I know I'm gonna enjoy this one, I hope you will too.
Our learning outcome is that we'll begin to generalise a sequence, and we all have generalisations.
They're such an awesome part of mathematics.
Key words that you'll hear me using throughout the lesson, arithmetic or linear sequence.
Three parts to today's lesson and we're gonna start by reviewing the nth term.
Time tables can be described in nth term form.
For example, two, four, six, eight, 10.
We could put it in a table, the first term of our two times table is two, the second term is four, the third term is six, and you'll notice that the term value is always two times the term number.
This is written more simply as an nth term of 2n.
Any times table can be described this way.
For example, term number times five, giving us the term, well, one times five, two times five, three times five.
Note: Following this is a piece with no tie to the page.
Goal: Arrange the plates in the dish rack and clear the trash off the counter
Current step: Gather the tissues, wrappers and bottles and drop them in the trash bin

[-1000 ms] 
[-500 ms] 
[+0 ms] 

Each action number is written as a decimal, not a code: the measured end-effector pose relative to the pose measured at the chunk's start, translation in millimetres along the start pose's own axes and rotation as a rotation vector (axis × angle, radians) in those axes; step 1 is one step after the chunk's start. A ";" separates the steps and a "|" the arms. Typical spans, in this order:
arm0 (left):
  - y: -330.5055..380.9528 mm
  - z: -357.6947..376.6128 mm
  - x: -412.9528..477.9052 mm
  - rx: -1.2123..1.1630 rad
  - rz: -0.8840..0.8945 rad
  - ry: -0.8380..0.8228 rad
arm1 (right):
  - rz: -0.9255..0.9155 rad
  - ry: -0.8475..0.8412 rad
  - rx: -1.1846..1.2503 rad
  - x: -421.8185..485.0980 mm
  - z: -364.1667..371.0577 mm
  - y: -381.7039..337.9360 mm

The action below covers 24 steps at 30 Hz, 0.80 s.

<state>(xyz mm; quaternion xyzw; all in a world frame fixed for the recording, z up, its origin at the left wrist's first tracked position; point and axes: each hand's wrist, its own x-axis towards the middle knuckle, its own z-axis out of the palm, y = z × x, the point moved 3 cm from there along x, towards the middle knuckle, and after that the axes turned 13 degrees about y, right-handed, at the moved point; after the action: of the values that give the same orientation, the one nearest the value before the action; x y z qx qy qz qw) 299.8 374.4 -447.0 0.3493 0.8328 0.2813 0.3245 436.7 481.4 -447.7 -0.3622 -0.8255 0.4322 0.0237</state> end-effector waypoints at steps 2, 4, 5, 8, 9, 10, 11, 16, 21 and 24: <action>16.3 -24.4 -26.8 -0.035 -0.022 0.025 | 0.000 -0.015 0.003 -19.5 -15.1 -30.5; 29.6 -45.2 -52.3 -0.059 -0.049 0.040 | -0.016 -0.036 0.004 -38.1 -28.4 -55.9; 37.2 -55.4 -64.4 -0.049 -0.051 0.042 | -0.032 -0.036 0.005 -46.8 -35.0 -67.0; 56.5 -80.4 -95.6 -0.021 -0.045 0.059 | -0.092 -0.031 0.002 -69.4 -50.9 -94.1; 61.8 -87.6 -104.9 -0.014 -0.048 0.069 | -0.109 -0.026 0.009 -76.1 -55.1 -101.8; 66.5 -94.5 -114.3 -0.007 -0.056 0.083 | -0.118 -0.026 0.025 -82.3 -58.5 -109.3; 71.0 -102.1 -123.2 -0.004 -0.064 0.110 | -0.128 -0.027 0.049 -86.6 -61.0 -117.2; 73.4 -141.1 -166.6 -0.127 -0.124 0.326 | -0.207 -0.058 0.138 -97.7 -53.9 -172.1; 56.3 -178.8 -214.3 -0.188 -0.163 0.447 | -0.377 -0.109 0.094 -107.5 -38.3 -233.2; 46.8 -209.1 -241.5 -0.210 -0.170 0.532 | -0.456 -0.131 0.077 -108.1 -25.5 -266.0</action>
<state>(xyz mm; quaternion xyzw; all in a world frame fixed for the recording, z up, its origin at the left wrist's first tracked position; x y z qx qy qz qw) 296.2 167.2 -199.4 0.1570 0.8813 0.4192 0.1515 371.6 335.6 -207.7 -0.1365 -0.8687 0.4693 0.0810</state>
The sequence 5n is five, 10, 15, 20, 25, our five times table.
The sequence 2n is our two times table, the sequence 5n is our five times table.
Notice the term-to-term difference.
Positive five, sequence 2n went up by two.
The sequence 5n goes up by five.
Let's check you've got that.
Fill in the below blanks for this times table.
Pause and have a go at this now.
I hope you found the terms 14, 21, 28, 35, two times seven, three times seven, four times seven, five times seven, a common difference of positive seven between those terms. So we can say the sequence 7n is the seven times table and the term-to-term difference is positive seven.
If we've noticed that about the sequence is 2n, 5n and 7n, then we should be able to fill in these blanks now for these arithmetic sequences.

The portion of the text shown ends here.